** Goal of the exercise **
Please count the lines below that contain the word "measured", and reply with that number alone.

START The data

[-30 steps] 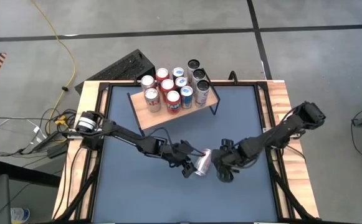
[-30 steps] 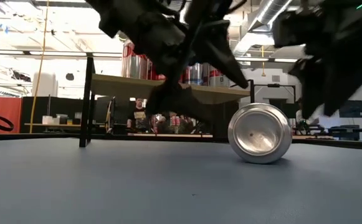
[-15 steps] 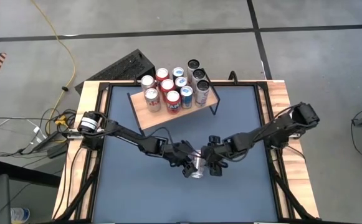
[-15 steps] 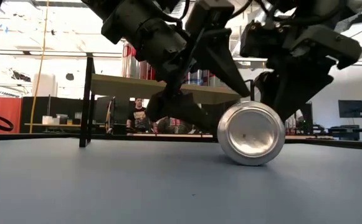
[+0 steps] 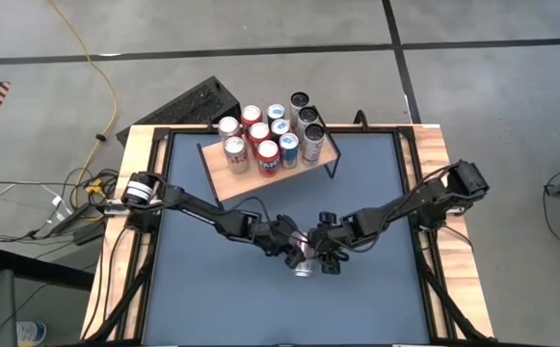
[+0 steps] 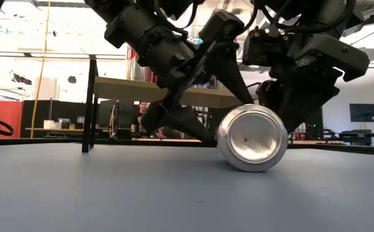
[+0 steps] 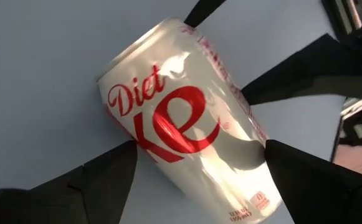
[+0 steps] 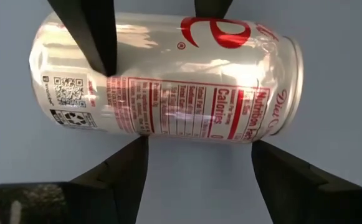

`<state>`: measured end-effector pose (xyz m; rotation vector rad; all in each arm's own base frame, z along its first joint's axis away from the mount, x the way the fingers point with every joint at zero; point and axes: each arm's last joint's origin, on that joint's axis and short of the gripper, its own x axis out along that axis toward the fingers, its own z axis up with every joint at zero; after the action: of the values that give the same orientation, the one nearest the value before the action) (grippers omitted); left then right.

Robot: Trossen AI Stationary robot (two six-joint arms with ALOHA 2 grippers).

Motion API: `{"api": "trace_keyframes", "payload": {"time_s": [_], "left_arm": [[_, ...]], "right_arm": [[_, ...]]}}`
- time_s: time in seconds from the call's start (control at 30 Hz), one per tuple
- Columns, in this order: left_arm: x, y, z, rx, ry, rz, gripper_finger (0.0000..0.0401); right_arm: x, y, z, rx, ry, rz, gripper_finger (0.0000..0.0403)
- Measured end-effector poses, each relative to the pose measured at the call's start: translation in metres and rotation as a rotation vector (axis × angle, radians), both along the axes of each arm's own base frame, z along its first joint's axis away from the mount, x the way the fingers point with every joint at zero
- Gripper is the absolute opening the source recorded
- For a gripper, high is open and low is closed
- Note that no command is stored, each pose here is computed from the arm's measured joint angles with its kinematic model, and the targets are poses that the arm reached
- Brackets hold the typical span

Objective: Place canned beverage on shelf
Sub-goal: Put the silver soda can on the shelf aligned with the other silver soda cans

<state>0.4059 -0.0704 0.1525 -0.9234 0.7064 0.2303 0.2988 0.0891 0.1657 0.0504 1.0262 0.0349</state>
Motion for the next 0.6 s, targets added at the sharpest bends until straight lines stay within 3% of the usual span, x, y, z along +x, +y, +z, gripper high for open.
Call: {"api": "trace_keyframes", "payload": {"time_s": [0.23, 0.6], "left_arm": [[0.009, -0.002, -0.024, -0.079, -0.005, 0.05, 0.0335], [0.01, -0.007, -0.026, -0.086, -0.021, 0.076, 0.0333]], "right_arm": [[-0.003, -0.001, -0.002, -0.003, 0.032, -0.002, 0.0275], [-0.013, 0.005, 0.001, -0.014, 0.09, 0.004, 0.0275]]}}
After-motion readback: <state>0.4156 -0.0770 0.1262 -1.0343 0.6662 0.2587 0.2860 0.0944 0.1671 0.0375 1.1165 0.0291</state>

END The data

** Answer section **
3